▶ **Action item**:
Provide again, from the entries below, every line from the one containing "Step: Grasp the" through the one containing "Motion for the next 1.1", exactly as written, and no other line.

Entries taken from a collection
-----
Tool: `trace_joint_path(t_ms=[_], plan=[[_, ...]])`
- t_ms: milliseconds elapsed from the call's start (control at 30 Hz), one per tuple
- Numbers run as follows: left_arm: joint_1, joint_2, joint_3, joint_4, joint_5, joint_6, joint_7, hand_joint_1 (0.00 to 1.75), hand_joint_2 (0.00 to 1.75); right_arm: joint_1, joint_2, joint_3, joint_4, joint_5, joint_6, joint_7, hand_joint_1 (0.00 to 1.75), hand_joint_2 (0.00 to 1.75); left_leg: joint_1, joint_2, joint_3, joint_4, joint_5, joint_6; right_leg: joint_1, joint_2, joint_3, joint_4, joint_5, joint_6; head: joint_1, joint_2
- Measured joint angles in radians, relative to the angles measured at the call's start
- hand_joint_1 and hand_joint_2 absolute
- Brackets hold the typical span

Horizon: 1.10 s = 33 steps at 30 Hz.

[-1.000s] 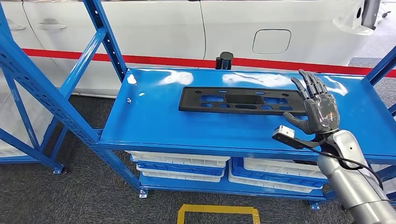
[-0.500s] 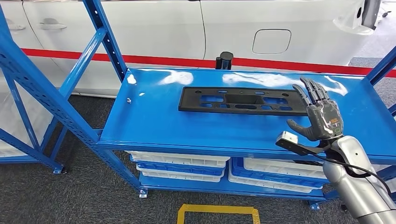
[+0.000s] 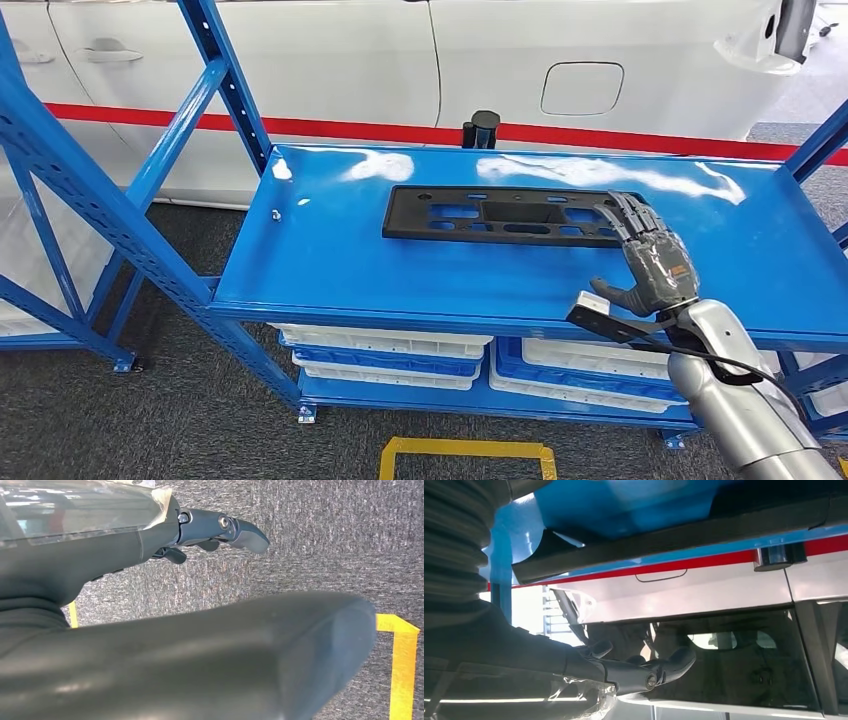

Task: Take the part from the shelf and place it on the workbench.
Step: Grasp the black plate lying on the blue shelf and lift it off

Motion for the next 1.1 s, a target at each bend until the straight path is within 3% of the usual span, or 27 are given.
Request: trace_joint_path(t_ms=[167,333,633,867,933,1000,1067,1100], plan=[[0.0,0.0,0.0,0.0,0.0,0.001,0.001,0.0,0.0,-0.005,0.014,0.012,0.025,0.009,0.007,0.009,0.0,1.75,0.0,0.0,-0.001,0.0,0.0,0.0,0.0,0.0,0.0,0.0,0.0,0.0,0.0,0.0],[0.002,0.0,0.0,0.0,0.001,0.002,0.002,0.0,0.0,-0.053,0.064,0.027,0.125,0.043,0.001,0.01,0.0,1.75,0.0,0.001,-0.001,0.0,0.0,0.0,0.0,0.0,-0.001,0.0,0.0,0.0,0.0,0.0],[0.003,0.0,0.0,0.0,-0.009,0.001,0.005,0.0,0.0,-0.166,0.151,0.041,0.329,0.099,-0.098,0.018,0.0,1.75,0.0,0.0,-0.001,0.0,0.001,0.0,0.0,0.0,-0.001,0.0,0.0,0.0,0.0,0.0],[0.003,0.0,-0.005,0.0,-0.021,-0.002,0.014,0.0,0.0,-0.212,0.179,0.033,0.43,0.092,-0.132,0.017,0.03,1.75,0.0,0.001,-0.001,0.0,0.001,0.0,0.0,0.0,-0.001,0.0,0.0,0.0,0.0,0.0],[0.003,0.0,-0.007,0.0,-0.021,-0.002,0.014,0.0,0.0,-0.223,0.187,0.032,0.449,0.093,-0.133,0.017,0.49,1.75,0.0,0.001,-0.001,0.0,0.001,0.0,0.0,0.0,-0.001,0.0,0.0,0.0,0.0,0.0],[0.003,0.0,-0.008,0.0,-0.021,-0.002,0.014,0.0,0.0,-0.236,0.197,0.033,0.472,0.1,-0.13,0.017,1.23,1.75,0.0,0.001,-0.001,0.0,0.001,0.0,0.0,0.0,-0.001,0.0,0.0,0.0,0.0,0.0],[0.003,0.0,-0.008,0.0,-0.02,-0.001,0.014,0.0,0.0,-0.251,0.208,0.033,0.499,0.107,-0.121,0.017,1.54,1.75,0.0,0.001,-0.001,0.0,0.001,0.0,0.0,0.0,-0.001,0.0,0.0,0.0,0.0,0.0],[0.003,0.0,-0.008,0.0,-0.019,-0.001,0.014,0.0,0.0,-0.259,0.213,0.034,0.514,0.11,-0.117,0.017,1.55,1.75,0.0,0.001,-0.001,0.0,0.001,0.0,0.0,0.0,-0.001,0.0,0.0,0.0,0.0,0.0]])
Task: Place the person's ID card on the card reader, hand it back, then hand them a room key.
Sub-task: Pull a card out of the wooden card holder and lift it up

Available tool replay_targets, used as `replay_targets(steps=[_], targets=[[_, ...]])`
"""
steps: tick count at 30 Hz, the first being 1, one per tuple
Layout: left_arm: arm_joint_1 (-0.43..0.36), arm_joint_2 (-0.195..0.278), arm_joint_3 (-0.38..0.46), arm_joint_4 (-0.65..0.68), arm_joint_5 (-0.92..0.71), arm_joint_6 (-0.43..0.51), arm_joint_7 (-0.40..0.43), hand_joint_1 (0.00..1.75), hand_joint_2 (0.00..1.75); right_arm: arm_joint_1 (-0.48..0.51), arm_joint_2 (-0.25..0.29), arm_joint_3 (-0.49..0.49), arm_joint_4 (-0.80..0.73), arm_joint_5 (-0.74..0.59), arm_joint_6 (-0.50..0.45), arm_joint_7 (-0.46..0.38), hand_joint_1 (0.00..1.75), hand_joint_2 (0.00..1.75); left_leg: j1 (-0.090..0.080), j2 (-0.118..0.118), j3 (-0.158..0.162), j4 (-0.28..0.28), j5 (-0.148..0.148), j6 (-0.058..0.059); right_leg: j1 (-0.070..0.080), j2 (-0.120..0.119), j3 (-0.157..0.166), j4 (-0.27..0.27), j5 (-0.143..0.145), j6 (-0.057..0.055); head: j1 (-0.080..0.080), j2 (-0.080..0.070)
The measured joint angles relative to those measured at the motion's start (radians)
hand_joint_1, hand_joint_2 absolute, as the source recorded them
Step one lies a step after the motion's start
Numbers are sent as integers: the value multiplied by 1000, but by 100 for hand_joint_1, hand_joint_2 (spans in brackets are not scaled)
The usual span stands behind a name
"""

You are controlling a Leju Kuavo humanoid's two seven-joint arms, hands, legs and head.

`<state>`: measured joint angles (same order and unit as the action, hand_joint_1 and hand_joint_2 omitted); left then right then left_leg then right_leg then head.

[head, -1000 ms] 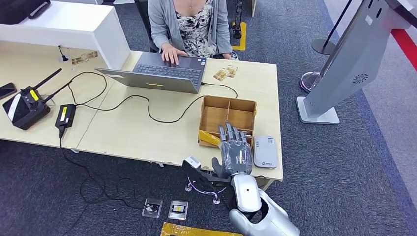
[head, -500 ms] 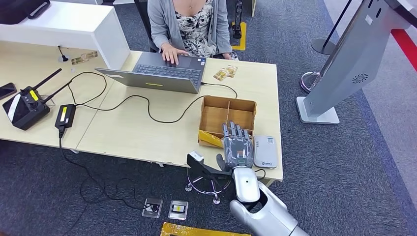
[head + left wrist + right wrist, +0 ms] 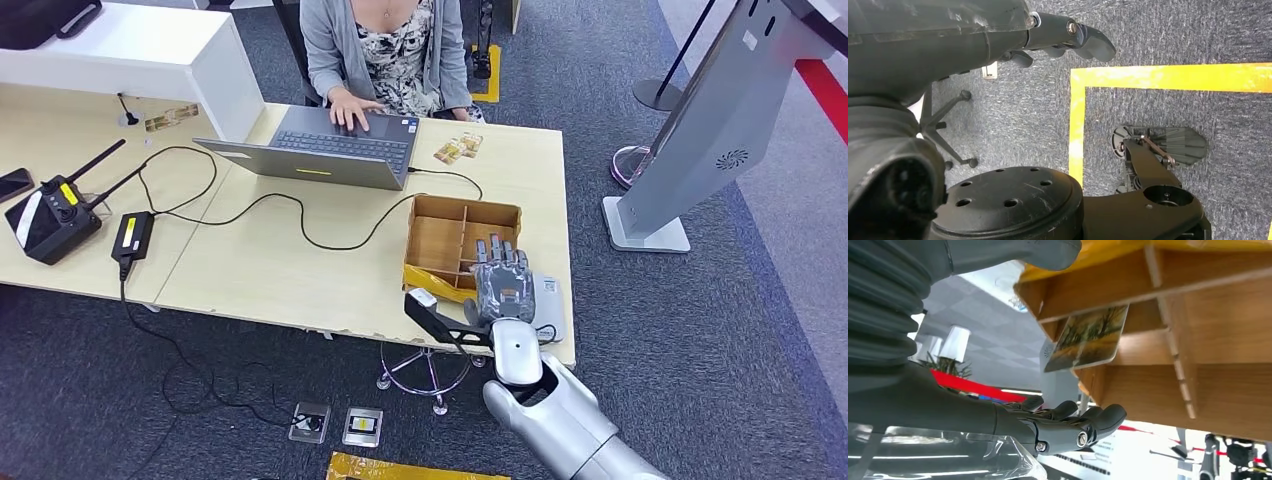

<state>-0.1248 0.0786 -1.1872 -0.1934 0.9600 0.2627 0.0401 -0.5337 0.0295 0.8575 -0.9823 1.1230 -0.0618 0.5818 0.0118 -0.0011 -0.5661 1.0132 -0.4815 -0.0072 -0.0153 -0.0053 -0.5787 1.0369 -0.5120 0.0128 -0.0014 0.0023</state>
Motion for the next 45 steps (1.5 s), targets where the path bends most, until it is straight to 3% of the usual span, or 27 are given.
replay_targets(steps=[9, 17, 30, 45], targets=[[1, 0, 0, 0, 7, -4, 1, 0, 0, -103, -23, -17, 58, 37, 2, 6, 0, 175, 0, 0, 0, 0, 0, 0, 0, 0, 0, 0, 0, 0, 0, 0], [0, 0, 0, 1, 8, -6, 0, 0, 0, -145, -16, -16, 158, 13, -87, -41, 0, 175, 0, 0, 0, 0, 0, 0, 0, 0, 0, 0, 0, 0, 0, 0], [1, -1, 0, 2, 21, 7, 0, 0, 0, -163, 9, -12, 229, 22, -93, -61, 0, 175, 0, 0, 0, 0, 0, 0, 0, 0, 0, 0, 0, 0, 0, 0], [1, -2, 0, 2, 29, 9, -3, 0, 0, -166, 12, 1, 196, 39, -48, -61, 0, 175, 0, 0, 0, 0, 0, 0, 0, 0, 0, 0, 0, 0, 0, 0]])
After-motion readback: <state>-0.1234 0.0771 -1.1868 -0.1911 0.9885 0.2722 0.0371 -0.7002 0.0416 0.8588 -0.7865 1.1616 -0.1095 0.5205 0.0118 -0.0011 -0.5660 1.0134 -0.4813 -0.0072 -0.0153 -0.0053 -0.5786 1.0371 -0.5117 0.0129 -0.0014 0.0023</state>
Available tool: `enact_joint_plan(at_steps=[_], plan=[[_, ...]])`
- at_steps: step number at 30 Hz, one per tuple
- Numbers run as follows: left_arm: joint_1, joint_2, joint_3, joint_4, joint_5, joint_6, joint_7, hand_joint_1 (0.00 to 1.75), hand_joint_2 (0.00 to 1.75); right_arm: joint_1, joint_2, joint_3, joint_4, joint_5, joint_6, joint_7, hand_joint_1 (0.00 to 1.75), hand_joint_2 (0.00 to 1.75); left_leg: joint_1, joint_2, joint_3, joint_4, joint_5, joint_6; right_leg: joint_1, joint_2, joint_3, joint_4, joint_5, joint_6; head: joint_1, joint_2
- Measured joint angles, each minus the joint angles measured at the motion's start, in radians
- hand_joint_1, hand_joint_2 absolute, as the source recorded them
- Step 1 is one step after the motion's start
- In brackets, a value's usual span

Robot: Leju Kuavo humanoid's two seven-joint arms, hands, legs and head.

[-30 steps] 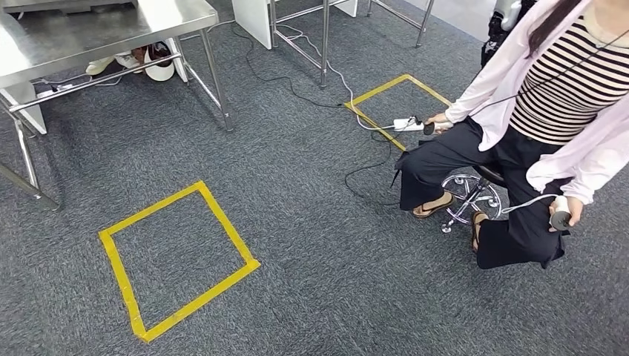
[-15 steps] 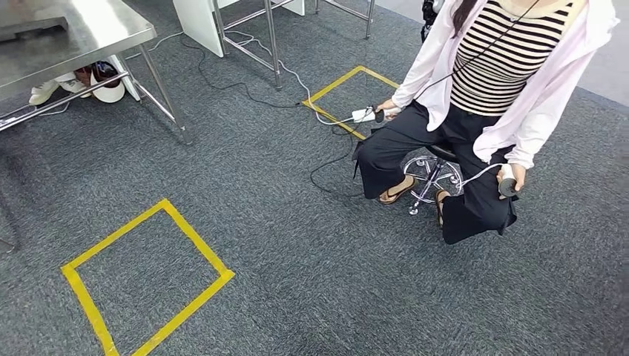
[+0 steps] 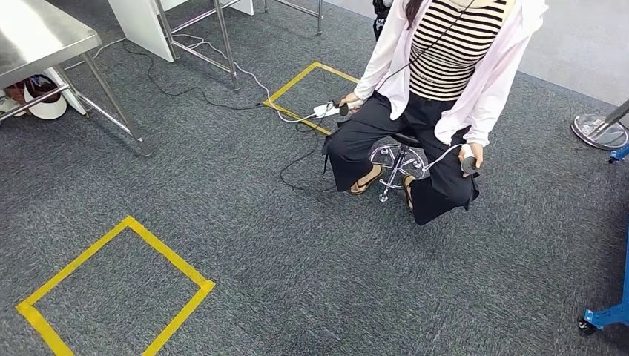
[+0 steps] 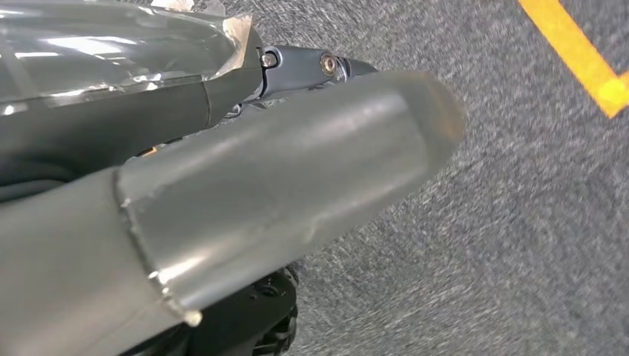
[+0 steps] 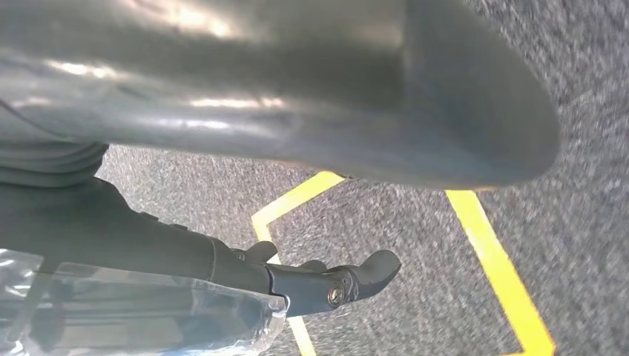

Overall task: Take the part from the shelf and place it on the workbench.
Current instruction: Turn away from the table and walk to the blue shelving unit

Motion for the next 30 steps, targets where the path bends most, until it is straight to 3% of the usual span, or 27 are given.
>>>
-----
▶ **Task result**:
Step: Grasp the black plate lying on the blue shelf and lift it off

Motion for the next 1.1 s, a target at each bend until the straight path is within 3% of the usual span, or 27 are given.

This concludes the response.